■ **ASSIGNED TASK**: Return the lines below exactly, from the first one through the line that has "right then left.". Leave out everything after it.

■ **DATASET SECTION**:

════

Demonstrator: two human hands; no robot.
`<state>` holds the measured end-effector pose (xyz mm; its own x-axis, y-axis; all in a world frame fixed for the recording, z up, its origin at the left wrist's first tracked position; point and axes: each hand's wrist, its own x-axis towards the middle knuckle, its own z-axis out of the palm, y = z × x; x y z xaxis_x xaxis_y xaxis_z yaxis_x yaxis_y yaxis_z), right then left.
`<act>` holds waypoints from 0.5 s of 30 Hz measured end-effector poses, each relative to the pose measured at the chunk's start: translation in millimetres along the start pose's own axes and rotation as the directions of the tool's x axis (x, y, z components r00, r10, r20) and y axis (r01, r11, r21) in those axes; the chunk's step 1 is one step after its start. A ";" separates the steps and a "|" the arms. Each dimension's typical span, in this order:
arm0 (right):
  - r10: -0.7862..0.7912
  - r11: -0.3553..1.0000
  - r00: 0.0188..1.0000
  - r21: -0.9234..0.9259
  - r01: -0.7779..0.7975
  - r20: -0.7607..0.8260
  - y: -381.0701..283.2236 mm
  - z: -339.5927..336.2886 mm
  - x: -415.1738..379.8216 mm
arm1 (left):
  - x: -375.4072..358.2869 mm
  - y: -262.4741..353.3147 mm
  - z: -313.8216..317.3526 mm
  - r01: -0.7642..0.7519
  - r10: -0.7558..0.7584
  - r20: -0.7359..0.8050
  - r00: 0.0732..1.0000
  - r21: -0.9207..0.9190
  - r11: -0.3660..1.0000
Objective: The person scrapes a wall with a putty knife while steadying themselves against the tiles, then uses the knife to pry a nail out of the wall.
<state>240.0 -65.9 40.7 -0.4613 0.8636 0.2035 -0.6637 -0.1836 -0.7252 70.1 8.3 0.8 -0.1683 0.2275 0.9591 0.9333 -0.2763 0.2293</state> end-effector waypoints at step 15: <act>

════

■ **ANSWER TO THIS PROBLEM**:
Demonstrator: two human hands; no robot.
`<state>` holds the measured end-effector pose (xyz mm; its own x-axis, y-axis; all in a world frame fixed for the recording, z up, its origin at the left wrist's first tracked position; point and axes: each hand's wrist, its own x-axis towards the middle knuckle, its own z-axis out of the palm, y = z × x; x y z xaxis_x xaxis_y xaxis_z yaxis_x yaxis_y yaxis_z), right then left.

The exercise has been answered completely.